基于自适应有限元相场模型模拟强制流动条件下的枝晶生长-有色金属在线

简介概要

基于自适应有限元相场模型模拟强制流动条件下的枝晶生长

来源期刊：中国有色金属学报(英文版)2015年第1期

论文作者：朱昶胜雷鹏肖荣振冯力

文章页码：241 - 248

关键词：枝晶生长；相场模拟；强制流动；自适应有限元法

Key words：dendritic growth; phase-field model; forced flow; adaptive finite element method

摘要：应用投影算法与相场法相结合的数学模型，采用基于非均匀网格的自适应有限元法求解该模型，并对强制流动作用下镍过冷熔体中枝晶生长行为进行模拟。模拟结果表明，强迫对流的引入导致枝晶生长的不对称性。当流速小于临界值时，流动对枝晶的不对称生长影响较小；当流速达到或超过临界值时，枝晶生长的控制因素逐渐从热扩散过渡到对流。随着流速的增大，流动法向的一次枝晶臂朝逆流方向倾斜角度增大。而枝晶生长对熔体流动具有明显的影响。随着枝晶尺寸的增大，在顺流区域产生涡流效应，涡流区逐渐扩大并在枝晶尖端出现重熔现象。此外，非均匀网格的自适应有限元方法的CPU耗费时间比均匀网格方法降低一个数量级，并且加速比与计算域尺寸成正比。

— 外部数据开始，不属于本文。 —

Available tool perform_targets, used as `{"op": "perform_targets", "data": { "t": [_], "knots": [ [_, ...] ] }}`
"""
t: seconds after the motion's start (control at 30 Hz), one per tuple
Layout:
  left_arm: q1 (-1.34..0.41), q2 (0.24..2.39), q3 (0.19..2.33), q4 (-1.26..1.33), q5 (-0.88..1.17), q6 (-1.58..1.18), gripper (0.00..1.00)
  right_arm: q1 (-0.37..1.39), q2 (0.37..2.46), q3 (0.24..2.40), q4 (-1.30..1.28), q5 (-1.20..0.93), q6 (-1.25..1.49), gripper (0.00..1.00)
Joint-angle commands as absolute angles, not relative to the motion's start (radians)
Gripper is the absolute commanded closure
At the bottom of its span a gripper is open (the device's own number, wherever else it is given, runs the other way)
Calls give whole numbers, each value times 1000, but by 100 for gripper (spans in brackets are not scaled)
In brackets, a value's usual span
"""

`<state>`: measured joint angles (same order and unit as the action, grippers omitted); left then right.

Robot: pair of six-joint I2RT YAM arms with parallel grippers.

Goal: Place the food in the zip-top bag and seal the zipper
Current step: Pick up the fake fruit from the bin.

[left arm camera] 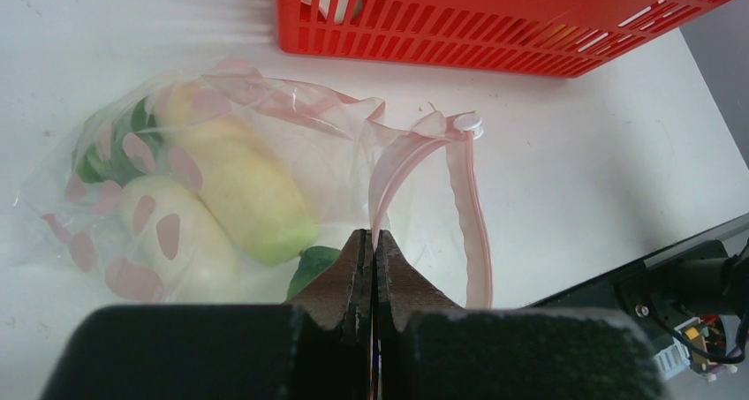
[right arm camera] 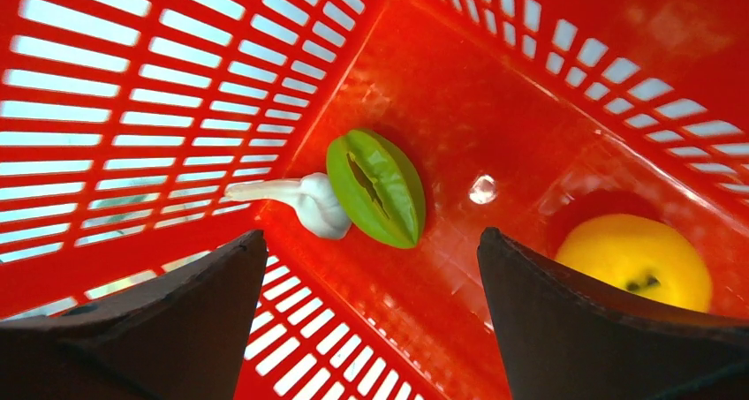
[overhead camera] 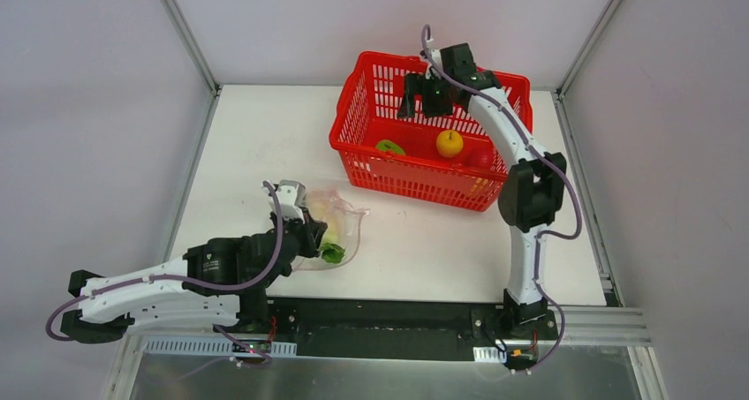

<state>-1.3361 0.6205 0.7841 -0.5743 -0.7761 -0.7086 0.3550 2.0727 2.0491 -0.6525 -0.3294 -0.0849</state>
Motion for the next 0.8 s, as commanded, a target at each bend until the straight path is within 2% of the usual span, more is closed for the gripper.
{"op": "perform_targets", "data": {
  "t": [0.0,0.07,0.23,0.43,0.77],
  "knots": [
    [-1342,620,755,-504,-819,-646,100,377,2167,2128,-729,-386,-175,6],
    [-1342,637,765,-517,-821,-645,100,408,2205,2146,-738,-296,-199,3],
    [-1342,651,747,-518,-807,-647,100,474,2237,2113,-684,-228,-282,1],
    [-1342,631,712,-482,-791,-640,100,498,2277,2109,-660,-266,-311,5],
    [-1341,595,682,-468,-795,-624,100,506,2322,2059,-706,-182,-361,10]
  ]
}}
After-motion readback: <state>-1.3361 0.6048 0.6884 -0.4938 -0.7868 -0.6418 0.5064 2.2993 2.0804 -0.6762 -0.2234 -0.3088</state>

Abstract: A mathematical model combined projection algorithm with phase-field method was applied. The adaptive finite element method was adopted to solve the model based on the non-uniform grid, and the behavior of dendritic growth was simulated from undercooled nickel melt under the forced flow. The simulation results show that the asymmetry behavior of the dendritic growth is caused by the forced flow. When the flow velocity is less than the critical value, the asymmetry of dendrite is little influenced by the forced flow. Once the flow velocity reaches or exceeds the critical value, the controlling factor of dendrite growth gradually changes from thermal diffusion to convection. With the increase of the flow velocity, the deflection angle towards upstream direction of the primary dendrite stem becomes larger. The effect of the dendrite growth on the flow field of the melt is apparent. With the increase of the dendrite size, the vortex is present in the downstream regions, and the vortex region is gradually enlarged. Dendrite tips appear to remelt. In addition, the adaptive finite element method can reduce CPU running time by one order of magnitude compared with uniform grid method, and the speed-up ratio is proportional to the size of computational domain.

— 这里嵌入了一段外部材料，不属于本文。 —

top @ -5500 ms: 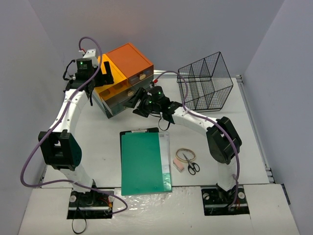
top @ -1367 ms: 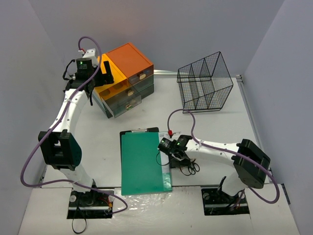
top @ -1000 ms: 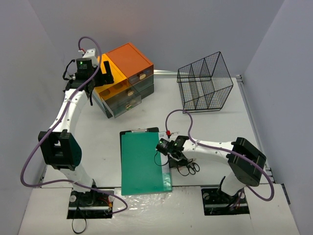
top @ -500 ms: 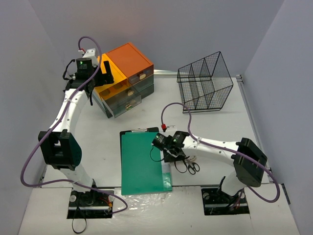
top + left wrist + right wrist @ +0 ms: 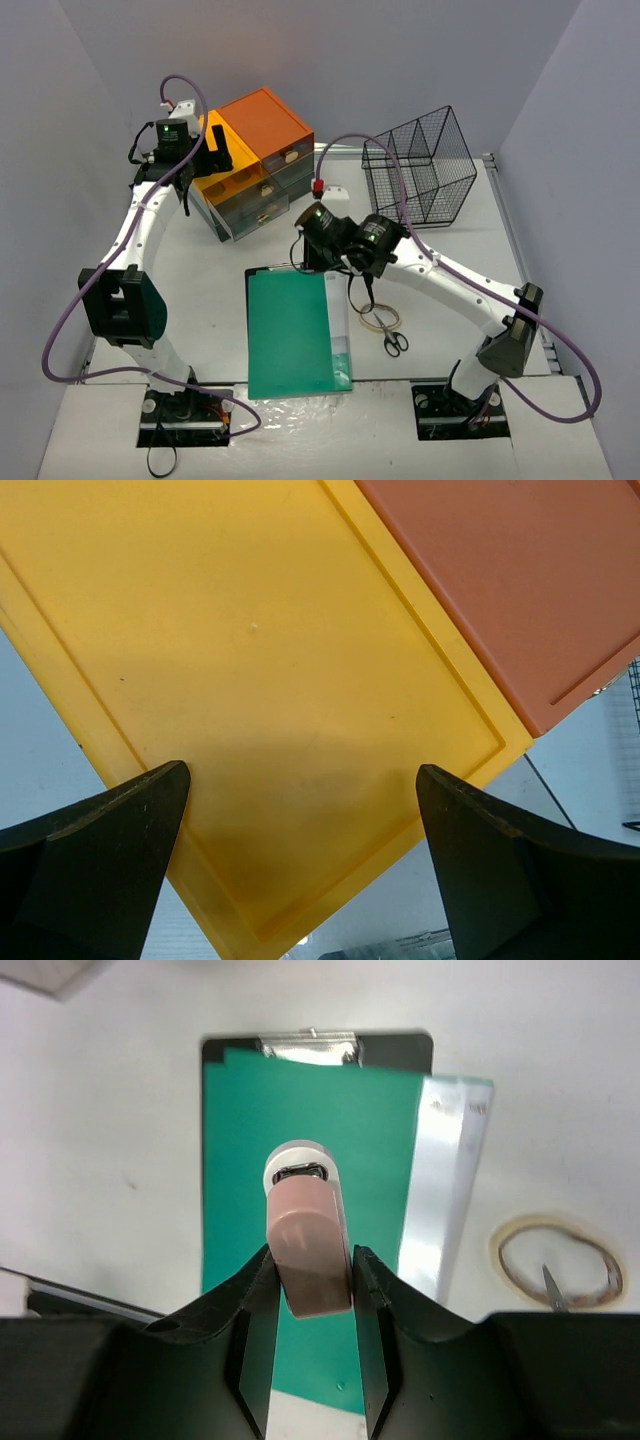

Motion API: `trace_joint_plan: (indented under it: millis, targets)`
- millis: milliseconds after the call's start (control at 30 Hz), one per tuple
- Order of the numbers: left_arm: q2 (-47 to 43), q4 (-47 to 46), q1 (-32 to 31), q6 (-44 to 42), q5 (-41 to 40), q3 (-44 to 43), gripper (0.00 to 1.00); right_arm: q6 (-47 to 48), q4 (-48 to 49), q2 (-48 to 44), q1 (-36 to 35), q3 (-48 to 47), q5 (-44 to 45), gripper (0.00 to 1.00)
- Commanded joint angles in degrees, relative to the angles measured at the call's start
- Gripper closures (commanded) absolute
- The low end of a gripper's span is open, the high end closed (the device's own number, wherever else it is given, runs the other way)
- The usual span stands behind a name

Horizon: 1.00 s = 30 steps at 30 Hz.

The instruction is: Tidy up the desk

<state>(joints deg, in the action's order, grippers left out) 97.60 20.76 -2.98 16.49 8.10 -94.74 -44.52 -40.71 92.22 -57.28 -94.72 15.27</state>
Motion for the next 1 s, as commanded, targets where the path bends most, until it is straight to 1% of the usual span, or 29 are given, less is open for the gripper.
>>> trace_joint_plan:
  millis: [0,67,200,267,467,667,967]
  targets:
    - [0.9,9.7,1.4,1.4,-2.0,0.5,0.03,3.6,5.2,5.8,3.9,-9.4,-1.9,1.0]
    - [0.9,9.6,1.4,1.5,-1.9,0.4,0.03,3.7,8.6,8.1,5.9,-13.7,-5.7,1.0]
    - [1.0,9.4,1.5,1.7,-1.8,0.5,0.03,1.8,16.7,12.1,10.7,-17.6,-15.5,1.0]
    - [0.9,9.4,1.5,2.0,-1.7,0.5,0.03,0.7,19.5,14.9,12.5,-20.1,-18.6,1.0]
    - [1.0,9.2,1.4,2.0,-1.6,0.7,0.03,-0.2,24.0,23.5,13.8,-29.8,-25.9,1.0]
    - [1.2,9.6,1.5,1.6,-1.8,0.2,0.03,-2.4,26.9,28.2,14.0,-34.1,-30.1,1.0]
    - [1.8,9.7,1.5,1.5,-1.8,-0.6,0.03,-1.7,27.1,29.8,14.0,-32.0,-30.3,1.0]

Trans. Nonferrous Met. Soc. China 25(2015) 241-248

Phase-field modeling of dendritic growth under forced flow based on adaptive finite element method

Chang-sheng ZHU^1,2, Peng LEI¹, Rong-zhen XIAO², Li FENG²

1. College of Computer and Communication, Lanzhou University of Technology, Lanzhou 730050, China;

2. State Key Laboratory of Advanced Processing and Recycling of Non-ferrous Metals, Lanzhou University of Technology, Lanzhou 730050, China

Received 24 February 2014; accepted 26 June 2014

Key words: dendritic growth; phase-field model; forced flow; adaptive finite element method

1 Introduction

Dendrite is a form of most casts during solidification. The dendrite growth is a complex physical process influenced by the transfer of heat, mass and momentum. The transfer of heat and mass in the process of solidification not only depends on the diffusion, but also closely relates to the flow of liquid metal. The macro-segregation, solidification shrinkage cavity and cast defects are influenced dramatically by the melt flow, and those factors restrain the performances of metal materials.

In recent years, on the basis of pure diffusion phase- field model, the numerical simulation has provided a very convenient and effective method for the study of microstructures evolution [1-5]. TONG et al [6] and BECKERMANN and SUN [7] used phase-field method combined with SIMPLE algorithm to study the relationship between dendritic tip morphology of pure material and liquid fluid velocity. Finite difference method and SIMPLE algorithm were adopted to solve phase-field and flow field, respectively. The effects of flow velocity on the unsymmetrical dendritic growth and the temperature distribution were investigated numerically based on the phase-field model [8]. CHEN and CHEN [9] reported the phase-field model coupled with the flow field to simulate two-dimensional dendrite growth of metal by using finite difference method, and the effect of flow velocity on metal dendritic crystal growth was investigated. Based on the Wheeler model, a phase-field model was proposed by coupling with concentration field, temperature field and flow field. An explicit finite difference numerical method was used to solve the phase-field model [10,11].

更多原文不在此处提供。